Time has therefore come to interrogate the rationale and political wisdom of the dislocations, disruptions and the violence that have shattered the peace and progress of the Southeast. While protesting injustice remains legitimate and understandable, the jury is out on whether secession is in fact a solution to the problem of the Southeast or indeed any part of the federation. Even more questionable is the self-inflicted violence and disruptions as effective tools of protest.

The problems of marginalisation and neglect have become a nationwide problem affecting nearly every part of the federation. At the bottom of it is the perceived inequality and injustice in the geo-political distribution of infrastructure, privileges, and patronage among competing interests in a multinational and diverse polity. This inequality cannot be righted by a recourse to violence, brigandage and arson. Nor can violence against the very people who are victims of marginalisation and neglect right the accumulated wrongs of political and economic injustices. On the contrary, they can only aggravate the adversity that prompted the secessionist pressure in the first place.

Moreover, it is patently unwise for a people crying out against injustice to embark on large-scale disruptions of the communal peace and security that undergird the residual prosperity of the zone. To all intents and purposes, the real victims of the wave of violence and criminality in the Southeast are not the bureaucrats in Abuja or the political authors of the regime of injustice against which the activists are arrayed. The victims are the very people whose livelihood is being disrupted and whose sense of a place called home is being defiled and devastated.

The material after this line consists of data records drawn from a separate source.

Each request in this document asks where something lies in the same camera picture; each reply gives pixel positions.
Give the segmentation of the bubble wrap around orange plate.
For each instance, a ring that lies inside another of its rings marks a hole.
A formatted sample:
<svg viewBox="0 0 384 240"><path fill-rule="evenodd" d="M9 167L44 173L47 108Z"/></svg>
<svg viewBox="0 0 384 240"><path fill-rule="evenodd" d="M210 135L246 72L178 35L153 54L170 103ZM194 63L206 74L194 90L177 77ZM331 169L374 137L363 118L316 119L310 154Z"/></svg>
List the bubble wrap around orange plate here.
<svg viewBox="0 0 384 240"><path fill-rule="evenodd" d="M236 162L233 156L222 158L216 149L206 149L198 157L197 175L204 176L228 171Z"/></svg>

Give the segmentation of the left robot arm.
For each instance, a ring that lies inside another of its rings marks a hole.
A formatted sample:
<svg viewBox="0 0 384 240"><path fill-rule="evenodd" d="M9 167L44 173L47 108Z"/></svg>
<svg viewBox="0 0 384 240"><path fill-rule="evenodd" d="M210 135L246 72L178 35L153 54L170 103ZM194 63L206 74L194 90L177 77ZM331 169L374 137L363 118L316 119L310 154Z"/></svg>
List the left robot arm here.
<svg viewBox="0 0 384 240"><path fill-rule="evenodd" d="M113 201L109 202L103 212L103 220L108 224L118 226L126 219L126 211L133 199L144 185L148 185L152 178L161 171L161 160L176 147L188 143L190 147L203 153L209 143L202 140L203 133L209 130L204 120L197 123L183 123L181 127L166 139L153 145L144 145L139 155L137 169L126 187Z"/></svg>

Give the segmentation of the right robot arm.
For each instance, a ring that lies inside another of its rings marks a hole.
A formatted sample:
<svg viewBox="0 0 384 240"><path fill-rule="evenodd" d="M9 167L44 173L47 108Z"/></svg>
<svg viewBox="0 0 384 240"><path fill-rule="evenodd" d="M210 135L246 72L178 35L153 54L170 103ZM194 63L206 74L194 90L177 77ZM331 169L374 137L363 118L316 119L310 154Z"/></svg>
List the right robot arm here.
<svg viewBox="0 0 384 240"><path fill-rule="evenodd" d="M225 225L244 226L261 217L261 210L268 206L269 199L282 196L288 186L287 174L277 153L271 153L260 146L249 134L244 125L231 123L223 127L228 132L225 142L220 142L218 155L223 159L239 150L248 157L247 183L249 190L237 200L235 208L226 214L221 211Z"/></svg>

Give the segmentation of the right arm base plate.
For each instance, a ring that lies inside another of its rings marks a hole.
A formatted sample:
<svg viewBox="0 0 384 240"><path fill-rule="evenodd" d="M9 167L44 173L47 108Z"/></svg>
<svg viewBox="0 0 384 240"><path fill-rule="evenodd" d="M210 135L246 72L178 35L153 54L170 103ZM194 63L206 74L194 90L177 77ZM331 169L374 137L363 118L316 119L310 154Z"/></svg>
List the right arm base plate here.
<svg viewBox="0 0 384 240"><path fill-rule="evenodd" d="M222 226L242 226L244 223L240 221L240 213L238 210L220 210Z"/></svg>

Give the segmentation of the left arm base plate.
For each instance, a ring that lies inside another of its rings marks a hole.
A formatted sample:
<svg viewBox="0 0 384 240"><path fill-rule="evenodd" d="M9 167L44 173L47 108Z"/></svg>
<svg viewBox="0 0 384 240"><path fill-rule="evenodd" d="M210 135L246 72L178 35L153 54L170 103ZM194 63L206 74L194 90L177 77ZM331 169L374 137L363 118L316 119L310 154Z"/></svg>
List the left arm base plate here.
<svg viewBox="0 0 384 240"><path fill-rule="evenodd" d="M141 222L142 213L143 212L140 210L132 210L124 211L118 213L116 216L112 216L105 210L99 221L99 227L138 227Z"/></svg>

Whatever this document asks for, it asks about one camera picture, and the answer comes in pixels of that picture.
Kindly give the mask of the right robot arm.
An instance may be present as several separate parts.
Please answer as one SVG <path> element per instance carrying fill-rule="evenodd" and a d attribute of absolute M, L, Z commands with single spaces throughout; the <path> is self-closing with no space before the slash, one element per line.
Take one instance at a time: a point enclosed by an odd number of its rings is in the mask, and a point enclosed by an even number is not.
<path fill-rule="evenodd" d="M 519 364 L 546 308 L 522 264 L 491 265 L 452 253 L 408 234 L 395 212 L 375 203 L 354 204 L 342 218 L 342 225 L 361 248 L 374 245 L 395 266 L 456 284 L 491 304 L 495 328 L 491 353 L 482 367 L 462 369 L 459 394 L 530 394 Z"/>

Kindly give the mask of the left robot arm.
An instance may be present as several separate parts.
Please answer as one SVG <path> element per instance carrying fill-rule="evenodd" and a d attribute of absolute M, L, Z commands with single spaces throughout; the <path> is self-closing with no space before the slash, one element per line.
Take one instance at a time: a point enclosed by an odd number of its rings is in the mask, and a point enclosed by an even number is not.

The call for sanity and peace in the Southeast must now go out first to the political leadership of the zone. The state governors have been less than serious in their handling of the situation. Similarly, the various traditional institutions and elders of the zone have failed to rein in the youth who are leading the self-inflicted damage. Socio-cultural groupings, especially Ohaneze, must also do more and come out strongly against the rapid deterioration of the security situation in the Southeast. For the federal authorities, this is the time to revise the existing security doctrine and strategies which have not quite worked in the zone. Above all, the federal government must show a higher level of sincerity. It must think in broader terms and entrench justice and fairness in governance. A perception that the Southeast is being allowed to self-destroy will not help the goal of peace and security in Nigeria.